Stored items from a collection
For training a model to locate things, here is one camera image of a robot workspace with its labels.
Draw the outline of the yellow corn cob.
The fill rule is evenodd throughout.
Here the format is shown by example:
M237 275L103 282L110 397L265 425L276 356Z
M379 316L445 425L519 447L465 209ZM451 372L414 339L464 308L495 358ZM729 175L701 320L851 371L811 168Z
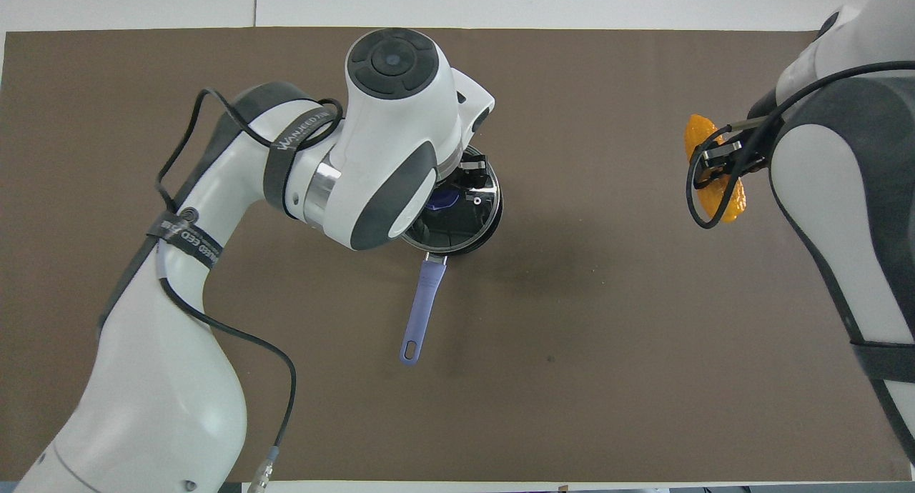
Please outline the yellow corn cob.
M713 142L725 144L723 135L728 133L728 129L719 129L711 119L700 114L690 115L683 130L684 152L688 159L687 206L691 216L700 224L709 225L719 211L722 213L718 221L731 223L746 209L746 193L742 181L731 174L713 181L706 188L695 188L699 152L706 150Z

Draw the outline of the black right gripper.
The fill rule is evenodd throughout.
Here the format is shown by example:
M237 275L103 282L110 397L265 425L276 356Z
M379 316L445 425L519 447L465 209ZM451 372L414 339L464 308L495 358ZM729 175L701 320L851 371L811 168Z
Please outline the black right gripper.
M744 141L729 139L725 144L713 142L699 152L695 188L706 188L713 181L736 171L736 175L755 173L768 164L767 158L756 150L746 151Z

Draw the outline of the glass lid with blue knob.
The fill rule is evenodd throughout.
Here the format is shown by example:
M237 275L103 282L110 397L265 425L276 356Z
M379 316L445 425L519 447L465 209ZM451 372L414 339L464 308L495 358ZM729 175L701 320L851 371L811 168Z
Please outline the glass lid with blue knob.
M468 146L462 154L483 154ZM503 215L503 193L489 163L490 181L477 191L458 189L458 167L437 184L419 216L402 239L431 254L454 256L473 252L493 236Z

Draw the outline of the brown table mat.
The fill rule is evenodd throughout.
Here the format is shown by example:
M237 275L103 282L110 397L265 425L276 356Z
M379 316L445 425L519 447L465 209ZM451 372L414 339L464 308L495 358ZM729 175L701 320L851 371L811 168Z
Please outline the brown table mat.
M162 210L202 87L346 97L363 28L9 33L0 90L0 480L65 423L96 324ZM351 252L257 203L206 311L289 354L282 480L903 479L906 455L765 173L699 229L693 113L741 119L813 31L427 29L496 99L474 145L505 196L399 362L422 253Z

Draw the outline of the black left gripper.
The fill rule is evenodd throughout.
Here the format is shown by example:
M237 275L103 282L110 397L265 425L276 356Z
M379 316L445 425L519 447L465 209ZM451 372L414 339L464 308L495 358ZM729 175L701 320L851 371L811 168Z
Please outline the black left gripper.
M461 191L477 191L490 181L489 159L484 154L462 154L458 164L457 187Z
* * *
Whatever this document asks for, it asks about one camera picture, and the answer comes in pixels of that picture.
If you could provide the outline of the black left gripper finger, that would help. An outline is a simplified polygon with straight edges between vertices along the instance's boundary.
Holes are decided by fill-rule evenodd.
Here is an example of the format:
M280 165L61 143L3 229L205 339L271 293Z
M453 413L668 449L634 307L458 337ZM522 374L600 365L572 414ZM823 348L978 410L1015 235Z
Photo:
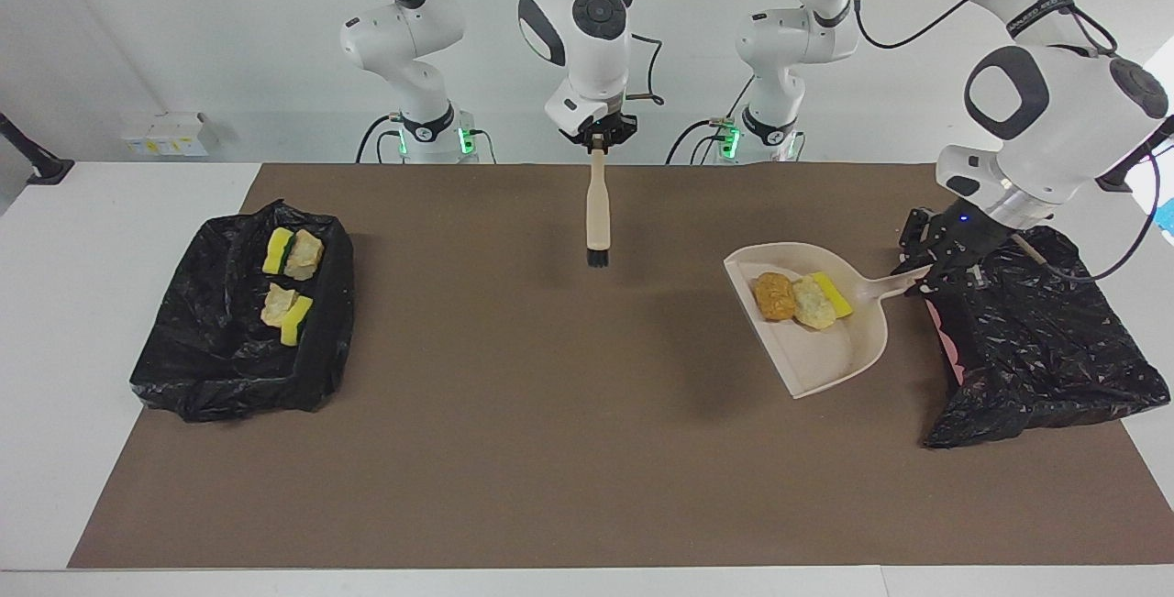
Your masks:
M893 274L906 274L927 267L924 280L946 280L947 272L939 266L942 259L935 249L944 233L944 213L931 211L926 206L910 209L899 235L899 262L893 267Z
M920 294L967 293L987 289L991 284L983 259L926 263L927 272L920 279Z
==
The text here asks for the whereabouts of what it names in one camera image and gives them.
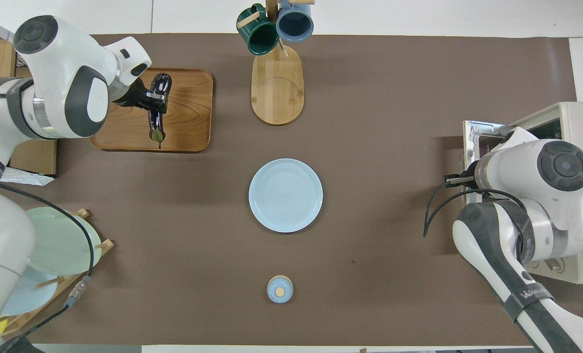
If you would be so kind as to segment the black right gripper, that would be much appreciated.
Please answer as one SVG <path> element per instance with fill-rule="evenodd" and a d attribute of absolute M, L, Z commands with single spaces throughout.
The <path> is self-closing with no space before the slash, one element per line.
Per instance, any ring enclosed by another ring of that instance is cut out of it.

[What the task asks]
Look for the word "image" in the data, then return every line that contains it.

[Response box]
For training a model to locate things, here is one camera image of a robot workspace with its labels.
The text here asks for the whereabouts of what it names in one camera image and gives them.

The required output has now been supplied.